Hope I spelled that one right. This is another new agent targeting the HER family:
[37] Neratinib (HKI-272), an irreversible pan erbB receptor tyrosine kinase inhibitor: phase 2 results in patients with advanced HER2+ breast cancer.
Burstein HJ, Sun Y, Tan AR, Dirix L, Vermette JJ, Powell C, Zacharchuk C, Badwe RA Dana Farber Cancer Institute, Boston, MA; Cancer Institute and Hospital, Chinese Acadeny of Medical Sciences, China; Cancer Institute of New Jersey, New Brunswick, NJ; Oncology Center AZ St-Augustinus, Antwerp, Belgium; Wyeth Research, Cambridge, MA; Tata Memorial Hospital, Mumbai, India
Background: Neratinib (HKI-272) irreversibly inhibits the tyrosine kinase receptors, erbB1 (EGFR) and erbB2 (HER2). In a phase 1 study, neratinib was tolerable and demonstrated antitumor activity in patients (pts) with solid tumors, including 8 of 25 evaluable pts with erbB2-positive advanced breast cancer. In this open-label, 2-arm phase 2 study, pts with stage IIIB, IIIC or IV erbB2-positive advanced breast cancer were evaluated to further characterize the safety and efficacy of neratinib.
Methods: ErbB2 gene amplification in tumor tissue, by FISH was a requirement for study entry. Pts were assigned to arm A if they had prior treatment with trastuzumab and to arm B if they had no prior treatment with trastuzumab or other erbB2-targeted drug. All pts received oral doses of 240 mg of neratinib daily.

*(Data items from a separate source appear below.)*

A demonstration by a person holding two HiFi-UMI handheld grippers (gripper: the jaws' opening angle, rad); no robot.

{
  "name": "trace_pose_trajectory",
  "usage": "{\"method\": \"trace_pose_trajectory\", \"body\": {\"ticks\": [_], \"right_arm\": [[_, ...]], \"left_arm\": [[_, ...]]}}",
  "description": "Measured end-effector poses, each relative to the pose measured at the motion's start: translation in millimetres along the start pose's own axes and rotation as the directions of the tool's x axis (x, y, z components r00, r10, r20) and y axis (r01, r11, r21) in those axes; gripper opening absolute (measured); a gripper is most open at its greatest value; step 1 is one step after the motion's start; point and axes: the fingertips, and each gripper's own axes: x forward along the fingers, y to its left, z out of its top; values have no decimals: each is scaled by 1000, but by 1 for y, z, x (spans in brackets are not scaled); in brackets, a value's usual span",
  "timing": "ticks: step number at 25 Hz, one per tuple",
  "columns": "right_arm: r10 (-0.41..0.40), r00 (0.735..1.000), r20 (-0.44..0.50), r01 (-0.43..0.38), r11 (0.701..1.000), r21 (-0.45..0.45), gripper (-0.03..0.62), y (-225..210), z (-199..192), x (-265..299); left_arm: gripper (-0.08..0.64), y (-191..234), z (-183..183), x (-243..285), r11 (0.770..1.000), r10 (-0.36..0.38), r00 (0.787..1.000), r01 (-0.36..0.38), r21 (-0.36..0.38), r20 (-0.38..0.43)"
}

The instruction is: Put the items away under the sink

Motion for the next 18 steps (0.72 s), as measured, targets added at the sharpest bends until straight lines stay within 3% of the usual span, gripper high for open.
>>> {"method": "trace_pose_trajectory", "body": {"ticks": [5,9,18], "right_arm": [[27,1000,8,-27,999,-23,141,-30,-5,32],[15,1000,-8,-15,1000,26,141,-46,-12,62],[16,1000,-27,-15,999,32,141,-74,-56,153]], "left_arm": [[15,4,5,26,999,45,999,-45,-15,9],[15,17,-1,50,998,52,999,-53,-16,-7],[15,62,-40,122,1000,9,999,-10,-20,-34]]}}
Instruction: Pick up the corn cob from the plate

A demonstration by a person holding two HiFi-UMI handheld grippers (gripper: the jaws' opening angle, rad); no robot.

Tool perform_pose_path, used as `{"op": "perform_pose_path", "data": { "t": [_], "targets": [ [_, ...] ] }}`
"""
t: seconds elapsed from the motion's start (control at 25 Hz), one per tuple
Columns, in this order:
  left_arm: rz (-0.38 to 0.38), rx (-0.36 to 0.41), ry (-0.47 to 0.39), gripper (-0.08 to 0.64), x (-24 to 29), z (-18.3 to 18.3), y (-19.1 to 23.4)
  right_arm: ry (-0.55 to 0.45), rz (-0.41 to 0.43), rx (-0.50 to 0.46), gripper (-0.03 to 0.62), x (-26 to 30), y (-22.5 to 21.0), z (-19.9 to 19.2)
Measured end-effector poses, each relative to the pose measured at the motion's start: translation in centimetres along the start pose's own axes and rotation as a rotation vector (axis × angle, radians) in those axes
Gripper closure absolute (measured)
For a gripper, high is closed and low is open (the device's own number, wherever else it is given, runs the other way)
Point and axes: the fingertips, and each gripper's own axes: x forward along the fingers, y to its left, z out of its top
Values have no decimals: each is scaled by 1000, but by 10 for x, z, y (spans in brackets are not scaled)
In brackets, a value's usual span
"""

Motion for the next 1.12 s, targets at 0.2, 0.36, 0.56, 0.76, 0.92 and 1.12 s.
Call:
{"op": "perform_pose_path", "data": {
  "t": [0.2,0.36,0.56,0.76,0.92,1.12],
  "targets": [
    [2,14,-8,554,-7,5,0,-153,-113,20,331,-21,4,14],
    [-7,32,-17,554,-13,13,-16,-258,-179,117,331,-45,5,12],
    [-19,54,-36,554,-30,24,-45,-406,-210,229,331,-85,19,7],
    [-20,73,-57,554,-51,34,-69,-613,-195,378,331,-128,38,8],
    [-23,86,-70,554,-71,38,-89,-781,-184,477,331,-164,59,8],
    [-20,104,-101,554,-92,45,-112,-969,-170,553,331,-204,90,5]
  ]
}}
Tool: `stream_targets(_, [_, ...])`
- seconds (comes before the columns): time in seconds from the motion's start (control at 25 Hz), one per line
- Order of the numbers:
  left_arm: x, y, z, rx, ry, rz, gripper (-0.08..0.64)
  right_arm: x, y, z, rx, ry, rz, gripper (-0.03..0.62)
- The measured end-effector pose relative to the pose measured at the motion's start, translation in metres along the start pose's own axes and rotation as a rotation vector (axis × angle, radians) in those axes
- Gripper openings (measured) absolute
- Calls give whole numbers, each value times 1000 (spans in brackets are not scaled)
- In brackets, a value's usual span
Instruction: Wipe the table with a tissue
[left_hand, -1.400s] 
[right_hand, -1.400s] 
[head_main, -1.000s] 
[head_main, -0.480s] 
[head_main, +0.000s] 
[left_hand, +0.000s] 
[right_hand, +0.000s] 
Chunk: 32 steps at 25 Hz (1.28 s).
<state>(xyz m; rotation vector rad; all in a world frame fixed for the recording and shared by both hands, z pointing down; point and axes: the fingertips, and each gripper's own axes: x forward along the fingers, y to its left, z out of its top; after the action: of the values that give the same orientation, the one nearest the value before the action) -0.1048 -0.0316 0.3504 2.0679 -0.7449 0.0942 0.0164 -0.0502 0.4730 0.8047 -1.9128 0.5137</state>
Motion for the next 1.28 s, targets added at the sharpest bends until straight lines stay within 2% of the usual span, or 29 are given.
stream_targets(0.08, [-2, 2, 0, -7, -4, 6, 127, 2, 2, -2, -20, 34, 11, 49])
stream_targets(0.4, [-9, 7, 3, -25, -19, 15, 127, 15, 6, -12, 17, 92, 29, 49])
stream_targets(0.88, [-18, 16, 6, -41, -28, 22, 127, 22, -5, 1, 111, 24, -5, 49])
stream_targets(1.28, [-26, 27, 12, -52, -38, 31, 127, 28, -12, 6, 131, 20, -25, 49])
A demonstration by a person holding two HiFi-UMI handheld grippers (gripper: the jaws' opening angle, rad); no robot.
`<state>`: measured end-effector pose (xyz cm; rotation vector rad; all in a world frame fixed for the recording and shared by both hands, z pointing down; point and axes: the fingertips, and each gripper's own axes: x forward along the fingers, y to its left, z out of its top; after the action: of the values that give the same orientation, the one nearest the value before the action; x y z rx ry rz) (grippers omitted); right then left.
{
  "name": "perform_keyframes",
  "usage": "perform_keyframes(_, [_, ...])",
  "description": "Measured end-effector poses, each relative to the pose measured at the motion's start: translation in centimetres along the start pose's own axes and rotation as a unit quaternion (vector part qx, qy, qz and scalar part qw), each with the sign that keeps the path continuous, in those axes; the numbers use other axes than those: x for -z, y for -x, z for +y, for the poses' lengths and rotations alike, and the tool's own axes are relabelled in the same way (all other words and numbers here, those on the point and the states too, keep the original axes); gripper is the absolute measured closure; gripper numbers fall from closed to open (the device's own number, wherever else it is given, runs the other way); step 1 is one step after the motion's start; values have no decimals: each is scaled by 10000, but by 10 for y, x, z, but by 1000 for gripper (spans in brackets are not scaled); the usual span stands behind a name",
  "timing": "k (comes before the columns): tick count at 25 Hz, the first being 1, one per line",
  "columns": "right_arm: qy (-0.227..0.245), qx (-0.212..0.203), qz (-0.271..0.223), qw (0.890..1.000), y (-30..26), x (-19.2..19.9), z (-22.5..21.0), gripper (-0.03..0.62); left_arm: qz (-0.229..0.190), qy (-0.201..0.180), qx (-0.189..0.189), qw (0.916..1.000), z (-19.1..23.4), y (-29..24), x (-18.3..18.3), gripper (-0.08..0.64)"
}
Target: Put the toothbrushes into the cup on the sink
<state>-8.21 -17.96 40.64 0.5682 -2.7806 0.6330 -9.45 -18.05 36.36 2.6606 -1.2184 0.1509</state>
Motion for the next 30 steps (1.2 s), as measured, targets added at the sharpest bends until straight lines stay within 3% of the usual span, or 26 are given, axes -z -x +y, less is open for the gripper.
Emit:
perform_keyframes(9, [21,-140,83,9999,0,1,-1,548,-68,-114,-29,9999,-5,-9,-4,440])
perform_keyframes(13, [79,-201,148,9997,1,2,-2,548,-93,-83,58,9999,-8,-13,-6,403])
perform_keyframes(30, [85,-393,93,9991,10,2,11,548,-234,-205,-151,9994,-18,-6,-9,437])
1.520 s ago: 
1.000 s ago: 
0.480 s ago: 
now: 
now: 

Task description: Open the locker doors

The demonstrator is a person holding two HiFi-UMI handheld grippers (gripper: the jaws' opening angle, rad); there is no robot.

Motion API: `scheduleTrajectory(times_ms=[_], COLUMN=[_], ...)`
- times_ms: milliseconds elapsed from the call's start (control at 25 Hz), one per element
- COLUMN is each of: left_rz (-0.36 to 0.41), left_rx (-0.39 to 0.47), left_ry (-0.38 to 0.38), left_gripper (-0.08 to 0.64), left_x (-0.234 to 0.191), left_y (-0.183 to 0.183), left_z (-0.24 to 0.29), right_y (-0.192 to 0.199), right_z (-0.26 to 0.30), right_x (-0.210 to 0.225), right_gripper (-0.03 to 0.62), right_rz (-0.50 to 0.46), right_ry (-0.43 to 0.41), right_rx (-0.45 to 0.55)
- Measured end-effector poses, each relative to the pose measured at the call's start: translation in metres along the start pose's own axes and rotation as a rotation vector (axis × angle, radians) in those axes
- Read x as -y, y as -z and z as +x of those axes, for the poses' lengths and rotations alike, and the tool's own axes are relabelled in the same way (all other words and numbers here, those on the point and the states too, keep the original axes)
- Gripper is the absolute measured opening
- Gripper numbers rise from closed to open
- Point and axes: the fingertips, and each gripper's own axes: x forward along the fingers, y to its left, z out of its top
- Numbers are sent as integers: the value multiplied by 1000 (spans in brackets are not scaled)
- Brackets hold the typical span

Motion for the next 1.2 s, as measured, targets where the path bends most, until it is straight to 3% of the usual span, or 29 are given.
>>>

The primary endpoint was progression-free (PFS) survival rate at 16 weeks (wks).
Results: Enrollment of 136 pts (arm A: 66 pts; arm B: 70 pts; median age 50 years [range 31-83 years]) was completed in November 2007. Common neratinib-related adverse events (AEs), any grade, were diarrhea (89%), nausea (29%), vomiting (23%), fatigue (16%), and anorexia (15%). Diarrhea was the only

grade 3 AE that occurred in

5% of pts, 26/136 (19%) total pts, 27% in arm A and 11% in arm B. Dose reductions occurred in 27% total pts, 36% in arm A and 19% in arm B, most commonly because of diarrhea. The main reasons for discontinuation of the study were disease progression (arm A: 74%, arm B: 43%), and AEs (arm A: 8%, arm B: 4%).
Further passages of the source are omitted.